A VCAP user guide published on the IRS website notes that for plans subject to Title I of ERISA, the plan sponsor should first correct a prohibited transaction using the Department of Labor’s Voluntary Fiduciary Correction Program before making a request for a closing agreement. Additionally, all actions identified in the closing agreement must be completed by the date the taxpayer signs the closing agreement.

To increase the likelihood that the IRS will enter into a voluntary closing agreement, a taxpayer should be prepared to show “willingness to furnish necessary facts and documentation to establish its tax liabilities; that the agreement is in the best interest of both the IRS and the taxpayer; that the federal government will suffer no disadvantage from entering into the closing agreement; and that any Internal Revenue Code violation or tax deficiency was unintentional.”

According to an analysis published by Marcel Weiland, an attorney with Employee Benefits Law Group focusing on IRS and ERISA issues, “any situation involving income taxes or excise taxes due to retirement plan failures that cannot be fixed in EPCRS is appropriate for a voluntary closing agreement request under VCA.”
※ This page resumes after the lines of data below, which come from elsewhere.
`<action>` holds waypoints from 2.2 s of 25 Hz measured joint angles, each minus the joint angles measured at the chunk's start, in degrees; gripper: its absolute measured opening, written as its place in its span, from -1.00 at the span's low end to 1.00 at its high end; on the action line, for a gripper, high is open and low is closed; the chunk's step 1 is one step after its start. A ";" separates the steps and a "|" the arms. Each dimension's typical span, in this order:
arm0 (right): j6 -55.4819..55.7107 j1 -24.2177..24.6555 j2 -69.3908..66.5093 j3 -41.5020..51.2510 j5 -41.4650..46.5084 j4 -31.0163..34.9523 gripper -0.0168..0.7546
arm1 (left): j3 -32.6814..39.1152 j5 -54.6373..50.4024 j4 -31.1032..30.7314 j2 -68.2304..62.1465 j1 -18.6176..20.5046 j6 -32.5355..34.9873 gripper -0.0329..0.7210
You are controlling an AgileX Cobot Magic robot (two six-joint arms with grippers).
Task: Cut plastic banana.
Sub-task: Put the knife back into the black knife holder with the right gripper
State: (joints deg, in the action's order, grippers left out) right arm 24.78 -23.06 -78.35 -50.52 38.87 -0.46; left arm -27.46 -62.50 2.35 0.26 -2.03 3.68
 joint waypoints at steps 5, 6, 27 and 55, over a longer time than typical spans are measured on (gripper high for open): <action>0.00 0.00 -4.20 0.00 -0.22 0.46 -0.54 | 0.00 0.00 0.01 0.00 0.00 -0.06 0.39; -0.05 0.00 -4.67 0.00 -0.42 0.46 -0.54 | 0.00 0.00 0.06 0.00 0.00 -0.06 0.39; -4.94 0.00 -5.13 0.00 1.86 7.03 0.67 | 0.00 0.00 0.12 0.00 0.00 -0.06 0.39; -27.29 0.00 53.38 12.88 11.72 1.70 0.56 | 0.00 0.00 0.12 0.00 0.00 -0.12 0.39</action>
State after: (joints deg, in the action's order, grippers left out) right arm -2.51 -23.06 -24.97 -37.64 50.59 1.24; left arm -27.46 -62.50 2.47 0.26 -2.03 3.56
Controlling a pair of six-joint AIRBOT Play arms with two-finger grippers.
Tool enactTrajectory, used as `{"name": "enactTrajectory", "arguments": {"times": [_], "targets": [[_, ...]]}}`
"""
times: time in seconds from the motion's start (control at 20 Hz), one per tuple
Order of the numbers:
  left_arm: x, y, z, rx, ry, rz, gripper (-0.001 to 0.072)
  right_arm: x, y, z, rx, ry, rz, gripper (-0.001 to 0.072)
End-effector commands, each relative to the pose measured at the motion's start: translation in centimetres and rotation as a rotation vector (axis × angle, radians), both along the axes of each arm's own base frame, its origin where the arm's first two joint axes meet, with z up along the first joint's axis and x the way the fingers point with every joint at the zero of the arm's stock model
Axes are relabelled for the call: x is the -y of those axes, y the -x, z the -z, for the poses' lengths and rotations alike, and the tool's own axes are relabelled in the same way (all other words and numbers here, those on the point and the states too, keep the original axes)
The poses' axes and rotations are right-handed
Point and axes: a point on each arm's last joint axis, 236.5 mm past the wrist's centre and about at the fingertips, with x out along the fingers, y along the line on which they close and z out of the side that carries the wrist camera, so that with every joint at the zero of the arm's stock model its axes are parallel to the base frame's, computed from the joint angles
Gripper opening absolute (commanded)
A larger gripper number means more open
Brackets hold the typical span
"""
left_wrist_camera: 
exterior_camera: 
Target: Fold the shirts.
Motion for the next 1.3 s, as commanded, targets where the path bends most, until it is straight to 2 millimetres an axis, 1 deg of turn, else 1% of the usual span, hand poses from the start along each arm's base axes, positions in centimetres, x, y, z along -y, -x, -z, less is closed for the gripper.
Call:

“The failure could involve any type of retirement plan, including a qualified plan under Internal Revenue Code section 401(a), Code section 403(b) plan, Simplified Employee Pensions (SEPs) and IRAs under Code section 408(k). Code section 457(b) and Code section 457(f) plans are not eligible for VCA,” Weiland explains.

One caveat here is that a VCA request does not prevent an IRS examination of the plan or the plan sponsor. This is unlike the situation when a plan sponsor submits an application in VCP under EPCRS, Weiland notes, in which case the IRS is prevented from auditing the plan with respect to the issues contained in the VCP application for a compliance statement.

“This is not the case with VCA,” Weiland says. “If you are audited while a VCA request is pending, you can still be subject to an examination. If you are audited by the IRS, you will need to inform the IRS agent that there is a VCA request pending and the IRS may or may not exclude the issue from examination depending upon the facts and circumstances. However, the fact that you had already begun to address the correction of the issue will be a significant factor to the IRS in considering a lower audit sanction penalty amount than they may have imposed if you had not filed the VCA request.”